(Records provided)

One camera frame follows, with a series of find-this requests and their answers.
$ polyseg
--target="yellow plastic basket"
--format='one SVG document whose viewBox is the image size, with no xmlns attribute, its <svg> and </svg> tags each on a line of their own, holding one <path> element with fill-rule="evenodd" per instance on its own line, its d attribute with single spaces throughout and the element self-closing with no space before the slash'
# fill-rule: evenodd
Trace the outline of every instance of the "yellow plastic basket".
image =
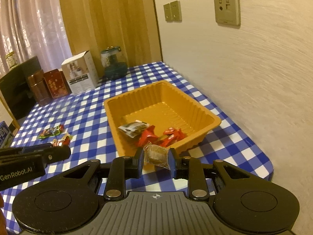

(End Records provided)

Task prompt:
For this exercise, please reproduce the records above exactly and drop the images.

Final answer:
One camera frame follows, with a series of find-this requests and their answers.
$ polyseg
--target="yellow plastic basket"
--format='one SVG document whose viewBox is the image size, with no xmlns attribute, its <svg> and </svg> tags each on a line of their own, holding one <path> element with fill-rule="evenodd" per instance on its own line, its d attribute with single spaces throughout and the element self-closing with no space before the slash'
# fill-rule: evenodd
Trace the outline of every instance of the "yellow plastic basket".
image =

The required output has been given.